TASK DESCRIPTION> Entries follow. Give back exactly the lines starting at the one containing "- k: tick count" and ending at the one containing "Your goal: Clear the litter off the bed", and no other lines.

Source records>

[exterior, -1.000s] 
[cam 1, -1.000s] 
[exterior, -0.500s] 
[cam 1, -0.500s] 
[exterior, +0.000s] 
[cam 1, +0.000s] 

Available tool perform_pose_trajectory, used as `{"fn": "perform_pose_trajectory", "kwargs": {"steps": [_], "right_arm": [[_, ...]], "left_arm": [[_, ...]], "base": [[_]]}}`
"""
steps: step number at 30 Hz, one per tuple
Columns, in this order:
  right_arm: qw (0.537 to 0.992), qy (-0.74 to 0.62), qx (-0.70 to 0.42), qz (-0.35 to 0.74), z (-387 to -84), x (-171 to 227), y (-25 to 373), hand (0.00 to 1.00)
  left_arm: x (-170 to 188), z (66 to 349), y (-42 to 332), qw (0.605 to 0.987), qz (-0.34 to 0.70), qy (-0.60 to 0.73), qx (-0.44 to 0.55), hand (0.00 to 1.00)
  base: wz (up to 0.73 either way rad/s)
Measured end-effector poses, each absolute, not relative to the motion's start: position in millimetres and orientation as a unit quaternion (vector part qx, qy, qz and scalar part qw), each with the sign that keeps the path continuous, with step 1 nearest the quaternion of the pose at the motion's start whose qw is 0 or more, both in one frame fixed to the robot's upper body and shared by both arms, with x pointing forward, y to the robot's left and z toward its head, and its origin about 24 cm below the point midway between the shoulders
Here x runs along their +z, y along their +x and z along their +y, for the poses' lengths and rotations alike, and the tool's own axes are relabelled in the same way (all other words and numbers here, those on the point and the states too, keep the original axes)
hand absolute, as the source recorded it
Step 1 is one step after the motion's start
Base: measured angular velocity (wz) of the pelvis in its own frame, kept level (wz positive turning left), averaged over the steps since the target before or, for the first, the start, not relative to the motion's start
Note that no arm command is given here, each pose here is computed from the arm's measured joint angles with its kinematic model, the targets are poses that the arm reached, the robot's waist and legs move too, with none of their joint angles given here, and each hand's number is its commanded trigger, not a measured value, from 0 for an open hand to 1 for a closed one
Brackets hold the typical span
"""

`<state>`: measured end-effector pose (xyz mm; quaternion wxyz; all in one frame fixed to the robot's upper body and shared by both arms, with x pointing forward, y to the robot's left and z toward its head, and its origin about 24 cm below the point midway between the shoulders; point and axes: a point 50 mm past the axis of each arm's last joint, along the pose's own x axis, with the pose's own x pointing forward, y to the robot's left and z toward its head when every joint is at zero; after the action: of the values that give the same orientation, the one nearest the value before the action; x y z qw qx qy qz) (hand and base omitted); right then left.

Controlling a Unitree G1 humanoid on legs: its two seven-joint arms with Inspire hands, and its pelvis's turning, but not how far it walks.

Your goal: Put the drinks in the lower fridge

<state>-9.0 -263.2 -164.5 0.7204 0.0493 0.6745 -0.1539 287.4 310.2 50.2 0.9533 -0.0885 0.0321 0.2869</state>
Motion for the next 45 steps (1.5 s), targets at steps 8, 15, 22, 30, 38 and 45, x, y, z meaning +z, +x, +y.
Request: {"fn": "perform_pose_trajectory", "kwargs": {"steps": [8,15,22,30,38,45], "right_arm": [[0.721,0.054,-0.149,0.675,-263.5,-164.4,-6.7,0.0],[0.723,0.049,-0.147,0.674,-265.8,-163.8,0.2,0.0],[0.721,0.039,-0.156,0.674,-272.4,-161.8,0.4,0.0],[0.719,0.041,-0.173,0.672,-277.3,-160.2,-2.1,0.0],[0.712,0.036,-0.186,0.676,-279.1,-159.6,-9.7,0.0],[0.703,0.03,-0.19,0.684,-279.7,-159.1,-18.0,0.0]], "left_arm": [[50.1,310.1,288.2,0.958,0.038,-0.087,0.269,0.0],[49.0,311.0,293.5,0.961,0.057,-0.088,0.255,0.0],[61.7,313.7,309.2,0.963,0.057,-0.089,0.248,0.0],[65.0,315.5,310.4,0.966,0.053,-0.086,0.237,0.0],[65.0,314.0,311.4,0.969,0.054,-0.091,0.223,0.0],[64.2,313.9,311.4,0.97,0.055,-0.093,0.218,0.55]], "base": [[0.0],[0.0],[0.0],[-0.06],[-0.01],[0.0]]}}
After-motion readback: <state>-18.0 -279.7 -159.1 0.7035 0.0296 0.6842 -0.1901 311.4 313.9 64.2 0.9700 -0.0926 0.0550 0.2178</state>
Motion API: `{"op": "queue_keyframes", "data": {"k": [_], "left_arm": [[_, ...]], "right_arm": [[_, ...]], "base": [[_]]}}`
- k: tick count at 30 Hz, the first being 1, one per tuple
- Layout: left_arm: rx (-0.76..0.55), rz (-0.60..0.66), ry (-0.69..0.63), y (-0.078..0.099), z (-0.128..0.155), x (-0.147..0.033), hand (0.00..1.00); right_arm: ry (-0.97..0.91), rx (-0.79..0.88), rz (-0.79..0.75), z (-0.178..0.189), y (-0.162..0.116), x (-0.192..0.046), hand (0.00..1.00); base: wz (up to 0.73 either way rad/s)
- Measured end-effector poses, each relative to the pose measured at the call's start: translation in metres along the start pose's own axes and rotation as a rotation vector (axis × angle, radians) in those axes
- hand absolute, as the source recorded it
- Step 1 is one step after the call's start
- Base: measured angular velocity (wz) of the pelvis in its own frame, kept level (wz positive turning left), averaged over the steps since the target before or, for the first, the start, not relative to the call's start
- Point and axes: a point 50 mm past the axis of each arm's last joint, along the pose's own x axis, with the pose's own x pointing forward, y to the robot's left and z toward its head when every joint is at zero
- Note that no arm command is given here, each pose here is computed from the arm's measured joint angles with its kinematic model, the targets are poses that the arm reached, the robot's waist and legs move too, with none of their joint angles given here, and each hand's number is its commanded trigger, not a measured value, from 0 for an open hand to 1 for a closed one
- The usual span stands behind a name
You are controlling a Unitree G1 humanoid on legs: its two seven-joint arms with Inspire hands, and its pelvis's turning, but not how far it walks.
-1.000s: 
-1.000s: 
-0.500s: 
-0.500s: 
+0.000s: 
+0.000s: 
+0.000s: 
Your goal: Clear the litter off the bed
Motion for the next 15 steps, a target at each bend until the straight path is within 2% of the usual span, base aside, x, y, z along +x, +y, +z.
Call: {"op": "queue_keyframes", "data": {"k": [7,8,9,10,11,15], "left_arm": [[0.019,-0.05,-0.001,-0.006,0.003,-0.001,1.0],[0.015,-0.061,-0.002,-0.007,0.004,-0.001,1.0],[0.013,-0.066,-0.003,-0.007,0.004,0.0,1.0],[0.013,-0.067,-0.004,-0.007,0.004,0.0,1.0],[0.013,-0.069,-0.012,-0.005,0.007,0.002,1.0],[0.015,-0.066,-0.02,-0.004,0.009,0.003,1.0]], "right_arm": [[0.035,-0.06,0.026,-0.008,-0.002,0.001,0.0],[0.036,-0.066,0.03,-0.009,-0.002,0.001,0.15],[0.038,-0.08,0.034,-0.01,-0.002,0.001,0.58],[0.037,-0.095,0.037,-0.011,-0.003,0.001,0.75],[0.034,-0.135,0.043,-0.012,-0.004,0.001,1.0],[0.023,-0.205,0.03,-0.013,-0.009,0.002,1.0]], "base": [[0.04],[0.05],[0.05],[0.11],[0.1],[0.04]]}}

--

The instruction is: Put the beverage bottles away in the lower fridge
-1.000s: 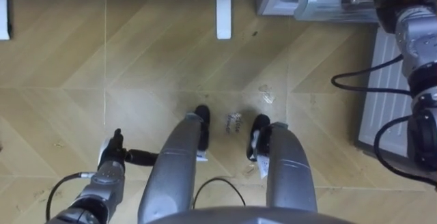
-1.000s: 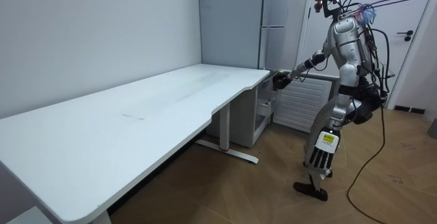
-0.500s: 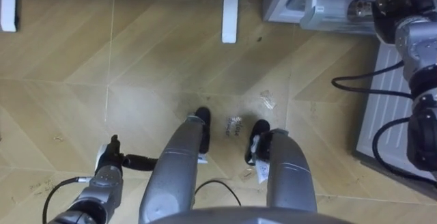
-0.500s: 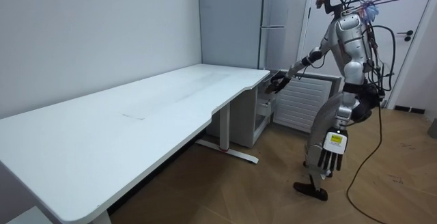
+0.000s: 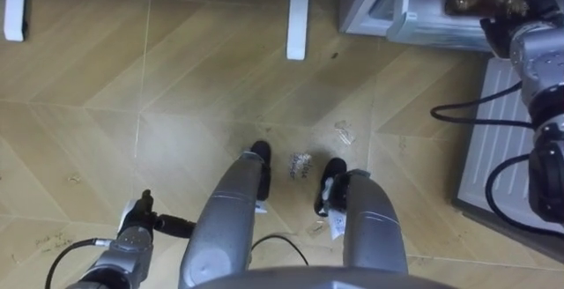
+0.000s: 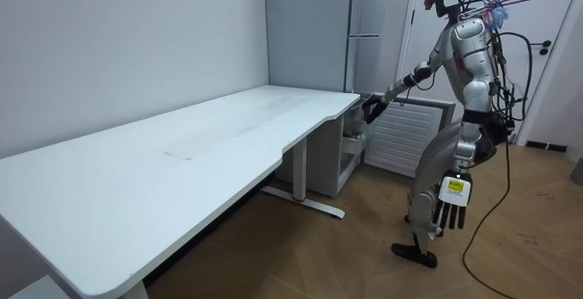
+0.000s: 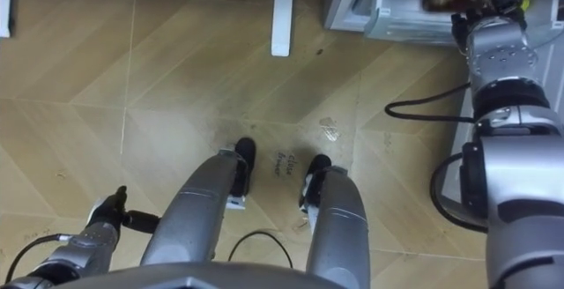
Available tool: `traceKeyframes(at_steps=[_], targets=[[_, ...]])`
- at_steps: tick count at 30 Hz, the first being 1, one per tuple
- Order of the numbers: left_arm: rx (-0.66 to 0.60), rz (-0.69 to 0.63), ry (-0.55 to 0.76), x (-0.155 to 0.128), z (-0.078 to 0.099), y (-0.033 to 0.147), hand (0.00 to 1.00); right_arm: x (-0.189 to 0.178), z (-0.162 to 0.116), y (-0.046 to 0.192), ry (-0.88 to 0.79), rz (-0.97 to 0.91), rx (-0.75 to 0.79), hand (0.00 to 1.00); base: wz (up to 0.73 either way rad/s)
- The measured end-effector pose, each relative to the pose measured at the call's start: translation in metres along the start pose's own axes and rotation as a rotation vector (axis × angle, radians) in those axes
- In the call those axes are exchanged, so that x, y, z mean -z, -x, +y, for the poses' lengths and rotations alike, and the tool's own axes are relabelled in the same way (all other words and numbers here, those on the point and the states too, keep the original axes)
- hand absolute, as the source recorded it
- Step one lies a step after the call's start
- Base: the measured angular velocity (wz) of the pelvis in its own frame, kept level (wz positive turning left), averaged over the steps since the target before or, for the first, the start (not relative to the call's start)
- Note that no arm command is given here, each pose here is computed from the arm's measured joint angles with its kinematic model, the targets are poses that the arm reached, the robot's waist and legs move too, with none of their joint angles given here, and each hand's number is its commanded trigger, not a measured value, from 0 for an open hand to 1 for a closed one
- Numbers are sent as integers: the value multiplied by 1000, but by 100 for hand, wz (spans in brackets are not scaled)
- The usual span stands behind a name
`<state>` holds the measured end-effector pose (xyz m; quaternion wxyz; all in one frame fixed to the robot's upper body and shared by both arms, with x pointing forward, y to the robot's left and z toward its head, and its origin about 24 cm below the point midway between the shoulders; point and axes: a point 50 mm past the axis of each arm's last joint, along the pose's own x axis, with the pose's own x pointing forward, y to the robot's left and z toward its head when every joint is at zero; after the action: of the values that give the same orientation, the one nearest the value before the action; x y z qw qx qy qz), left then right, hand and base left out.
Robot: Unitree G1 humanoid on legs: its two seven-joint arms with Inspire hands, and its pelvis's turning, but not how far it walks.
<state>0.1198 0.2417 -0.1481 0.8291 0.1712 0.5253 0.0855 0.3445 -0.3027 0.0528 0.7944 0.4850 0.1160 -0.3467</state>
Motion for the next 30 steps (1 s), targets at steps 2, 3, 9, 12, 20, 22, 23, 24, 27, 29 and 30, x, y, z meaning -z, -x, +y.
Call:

THE COMPLETED TASK>
- k: tick count at 30 Hz, the first being 1, one per tuple
- Layout: left_arm: rx (-0.76..0.55), rz (-0.60..0.66), ry (-0.69..0.63), y (-0.078..0.099), z (-0.128..0.155), x (-0.147..0.033), hand (0.00..1.00); right_arm: ry (-0.97..0.91), rx (-0.79..0.88), rz (-0.79..0.75), z (-0.178..0.189), y (-0.162..0.116), x (-0.192..0.046), hand (0.00..1.00); base: wz (up to 0.73 either way rad/s)
- Measured end-effector poses, each relative to the pose measured at the call's start: translation in metres along the start pose's own axes and rotation as a rotation vector (axis × angle, radians) in those axes
- hand absolute, as the source recorded it
- Step 1 is one step after the call's start
- Base: measured angular velocity (wz) of the pelvis in its own frame, kept level (wz positive turning left), averaged over the steps since the target before or, for the first, the start, not relative to the call's start
- Point and axes: a point 50 mm past the axis of each arm's last joint, along the pose's own x axis, with the pose's own x pointing forward, y to the robot's left and z toward its head when every joint is at zero
- Note that no arm command is given here, each pose here is computed from the arm's measured joint angles with its kinematic model, the targets are poses that the arm reached, the robot's waist and legs move too, with none of their joint angles given here, and each hand's number is its commanded trigger, not a measured value, from 0 for an open hand to 1 for a closed one
- The usual span stands behind a name
You are controlling a Unitree G1 humanoid on legs: its two seven-joint arms with Inspire hands, and its pelvis's turning, but not how far it walks.
-1.000s: 
-1.000s: 
-0.500s: 
-0.500s: 
+0.000s: 
+0.000s: 
+0.000s: 
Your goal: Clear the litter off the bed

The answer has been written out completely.